In the latter half of the pseudo SF, the potential of the scan electrode SCi is maintained at the ground potential. Thus, at the end of the pseudo SF, a large amount of positive wall charges are accumulated on the scan electrode SCi, and a large amount of negative wall charges are accumulated on the sustain electrode SUi.

Thereafter, the potential of the sustain electrode SUi falls from the positive potential Ve1 to the ground potential at the time point t1 just before the first SF of the next field.

Further, from the time point t3 to the time point t4, the potential of the scan electrode SCi rises to the positive potential Vscn.

Here, from the time point t2 to the time point t4, the potentials of the sustain electrode SUi and the data electrode Dj are held at the ground potential.
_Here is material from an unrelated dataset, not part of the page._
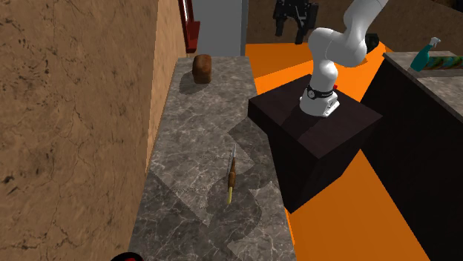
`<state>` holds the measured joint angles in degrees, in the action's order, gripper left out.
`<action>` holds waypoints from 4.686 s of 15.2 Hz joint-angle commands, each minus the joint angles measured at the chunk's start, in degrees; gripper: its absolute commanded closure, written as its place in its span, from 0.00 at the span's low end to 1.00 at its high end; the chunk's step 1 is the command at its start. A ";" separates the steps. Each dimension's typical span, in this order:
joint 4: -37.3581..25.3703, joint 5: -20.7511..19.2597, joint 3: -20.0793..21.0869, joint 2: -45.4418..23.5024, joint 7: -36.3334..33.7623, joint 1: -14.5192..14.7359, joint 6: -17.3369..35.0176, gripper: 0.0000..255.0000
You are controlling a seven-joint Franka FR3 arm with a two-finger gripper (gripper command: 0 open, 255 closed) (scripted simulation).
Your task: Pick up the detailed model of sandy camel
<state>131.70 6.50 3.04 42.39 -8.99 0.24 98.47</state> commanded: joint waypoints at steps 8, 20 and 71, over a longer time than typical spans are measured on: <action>4.15 -1.80 1.04 -9.62 5.10 1.26 11.53 0.00; 3.75 -7.19 3.24 -31.96 11.08 2.19 29.81 0.00; -19.80 -26.65 1.23 -77.67 12.98 7.15 44.79 1.00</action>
<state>111.80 -20.34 4.14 -35.93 3.70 7.55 143.81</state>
Therefore, no strong discharge occurs between sustain electrode SUi and data electrode Dj. Therefore, a large amount of negative wall charges are accumulated on sustain electrode SUi, and a state where positive wall charges are accumulated on data electrode Dj is maintained.

Subsequently, a positive ramp waveform RW1 for initialization discharge is applied to the scan electrode SCi from the time point t5 to the time point t6. This ramp waveform RW1 slowly rises from the positive potential Vscn toward the positive potential Vscn + Vset.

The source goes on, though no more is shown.